[Dataset items]
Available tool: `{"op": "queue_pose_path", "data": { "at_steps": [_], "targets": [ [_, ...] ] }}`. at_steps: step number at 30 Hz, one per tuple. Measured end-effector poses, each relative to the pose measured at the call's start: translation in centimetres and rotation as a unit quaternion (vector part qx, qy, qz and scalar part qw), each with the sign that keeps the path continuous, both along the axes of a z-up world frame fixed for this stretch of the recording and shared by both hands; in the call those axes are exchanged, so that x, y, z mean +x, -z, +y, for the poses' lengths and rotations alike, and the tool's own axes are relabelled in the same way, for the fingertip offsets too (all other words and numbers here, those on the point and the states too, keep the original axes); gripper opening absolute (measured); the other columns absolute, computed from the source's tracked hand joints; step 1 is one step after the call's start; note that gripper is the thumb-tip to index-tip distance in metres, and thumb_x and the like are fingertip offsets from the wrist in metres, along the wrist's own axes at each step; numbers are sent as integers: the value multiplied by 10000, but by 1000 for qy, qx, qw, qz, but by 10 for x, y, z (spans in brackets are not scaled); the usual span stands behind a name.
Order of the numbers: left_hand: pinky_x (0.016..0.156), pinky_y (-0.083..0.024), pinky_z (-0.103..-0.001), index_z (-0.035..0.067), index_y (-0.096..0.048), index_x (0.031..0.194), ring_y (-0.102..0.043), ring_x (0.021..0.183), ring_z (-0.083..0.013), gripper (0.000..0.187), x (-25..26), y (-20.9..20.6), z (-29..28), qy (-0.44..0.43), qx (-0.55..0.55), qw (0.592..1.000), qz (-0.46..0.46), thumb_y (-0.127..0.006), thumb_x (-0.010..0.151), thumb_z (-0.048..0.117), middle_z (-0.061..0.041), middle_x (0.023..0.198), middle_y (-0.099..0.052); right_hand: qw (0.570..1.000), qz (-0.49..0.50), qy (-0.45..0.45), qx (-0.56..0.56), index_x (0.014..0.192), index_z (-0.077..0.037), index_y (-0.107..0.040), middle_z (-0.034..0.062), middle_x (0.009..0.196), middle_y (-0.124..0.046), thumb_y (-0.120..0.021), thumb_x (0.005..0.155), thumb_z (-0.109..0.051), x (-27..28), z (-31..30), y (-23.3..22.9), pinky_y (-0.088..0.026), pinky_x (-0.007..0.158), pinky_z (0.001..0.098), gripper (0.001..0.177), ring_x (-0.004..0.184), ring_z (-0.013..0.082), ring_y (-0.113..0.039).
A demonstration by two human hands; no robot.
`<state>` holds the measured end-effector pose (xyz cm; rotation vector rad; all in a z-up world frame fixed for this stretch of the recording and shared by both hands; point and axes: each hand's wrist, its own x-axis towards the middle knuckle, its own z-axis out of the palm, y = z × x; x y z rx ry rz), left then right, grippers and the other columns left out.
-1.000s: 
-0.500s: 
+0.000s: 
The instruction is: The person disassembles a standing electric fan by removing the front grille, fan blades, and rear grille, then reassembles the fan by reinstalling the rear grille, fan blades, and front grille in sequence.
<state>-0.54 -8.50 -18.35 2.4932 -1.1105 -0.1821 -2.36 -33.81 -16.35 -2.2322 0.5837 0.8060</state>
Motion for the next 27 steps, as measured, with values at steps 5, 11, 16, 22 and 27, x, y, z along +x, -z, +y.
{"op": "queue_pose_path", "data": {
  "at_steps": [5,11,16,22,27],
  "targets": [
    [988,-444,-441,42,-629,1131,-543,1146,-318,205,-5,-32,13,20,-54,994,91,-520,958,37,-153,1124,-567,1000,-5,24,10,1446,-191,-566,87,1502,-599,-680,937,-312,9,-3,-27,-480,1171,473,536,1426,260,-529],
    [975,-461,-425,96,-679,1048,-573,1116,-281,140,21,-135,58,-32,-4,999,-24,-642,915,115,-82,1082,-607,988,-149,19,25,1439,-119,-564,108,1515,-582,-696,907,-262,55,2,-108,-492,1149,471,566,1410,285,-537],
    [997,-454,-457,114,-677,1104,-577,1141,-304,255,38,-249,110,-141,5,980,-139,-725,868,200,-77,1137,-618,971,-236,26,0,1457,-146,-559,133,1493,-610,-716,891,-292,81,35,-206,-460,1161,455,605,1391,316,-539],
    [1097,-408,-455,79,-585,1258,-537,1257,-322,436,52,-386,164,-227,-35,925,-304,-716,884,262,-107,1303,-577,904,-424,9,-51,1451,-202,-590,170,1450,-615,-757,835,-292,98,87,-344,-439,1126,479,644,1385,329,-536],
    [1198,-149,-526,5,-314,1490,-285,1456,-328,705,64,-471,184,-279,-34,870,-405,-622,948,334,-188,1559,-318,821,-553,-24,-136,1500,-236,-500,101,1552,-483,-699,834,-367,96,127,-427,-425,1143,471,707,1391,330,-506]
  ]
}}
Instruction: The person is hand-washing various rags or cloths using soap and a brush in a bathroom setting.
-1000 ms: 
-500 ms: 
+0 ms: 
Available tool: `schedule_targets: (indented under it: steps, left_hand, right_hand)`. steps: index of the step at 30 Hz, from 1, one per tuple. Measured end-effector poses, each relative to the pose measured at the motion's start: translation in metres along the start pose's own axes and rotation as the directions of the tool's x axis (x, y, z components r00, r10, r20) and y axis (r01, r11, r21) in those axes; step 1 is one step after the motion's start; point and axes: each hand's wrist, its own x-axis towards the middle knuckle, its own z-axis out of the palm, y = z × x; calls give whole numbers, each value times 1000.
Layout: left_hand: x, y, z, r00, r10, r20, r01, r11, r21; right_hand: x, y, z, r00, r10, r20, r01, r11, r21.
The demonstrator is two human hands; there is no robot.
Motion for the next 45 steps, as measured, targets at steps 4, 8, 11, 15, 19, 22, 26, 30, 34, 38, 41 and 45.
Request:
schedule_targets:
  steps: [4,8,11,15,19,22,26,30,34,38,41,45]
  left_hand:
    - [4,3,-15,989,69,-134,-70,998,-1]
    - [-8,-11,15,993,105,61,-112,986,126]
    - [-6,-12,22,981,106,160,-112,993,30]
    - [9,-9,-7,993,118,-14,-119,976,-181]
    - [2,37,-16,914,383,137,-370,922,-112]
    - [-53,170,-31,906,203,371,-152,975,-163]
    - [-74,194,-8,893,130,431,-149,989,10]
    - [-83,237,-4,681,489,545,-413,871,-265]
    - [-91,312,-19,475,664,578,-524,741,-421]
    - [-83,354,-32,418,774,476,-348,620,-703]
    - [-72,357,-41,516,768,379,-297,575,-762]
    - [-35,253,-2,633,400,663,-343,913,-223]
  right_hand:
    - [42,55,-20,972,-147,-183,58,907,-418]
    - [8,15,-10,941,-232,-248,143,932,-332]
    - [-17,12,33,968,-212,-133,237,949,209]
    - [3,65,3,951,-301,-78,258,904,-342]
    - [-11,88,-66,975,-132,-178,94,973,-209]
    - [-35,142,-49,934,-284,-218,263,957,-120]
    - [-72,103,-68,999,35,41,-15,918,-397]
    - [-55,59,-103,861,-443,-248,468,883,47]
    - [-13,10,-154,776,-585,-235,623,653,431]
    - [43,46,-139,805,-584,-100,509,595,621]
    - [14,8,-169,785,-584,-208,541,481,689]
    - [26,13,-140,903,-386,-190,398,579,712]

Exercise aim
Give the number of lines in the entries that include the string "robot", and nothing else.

Exercise answer
2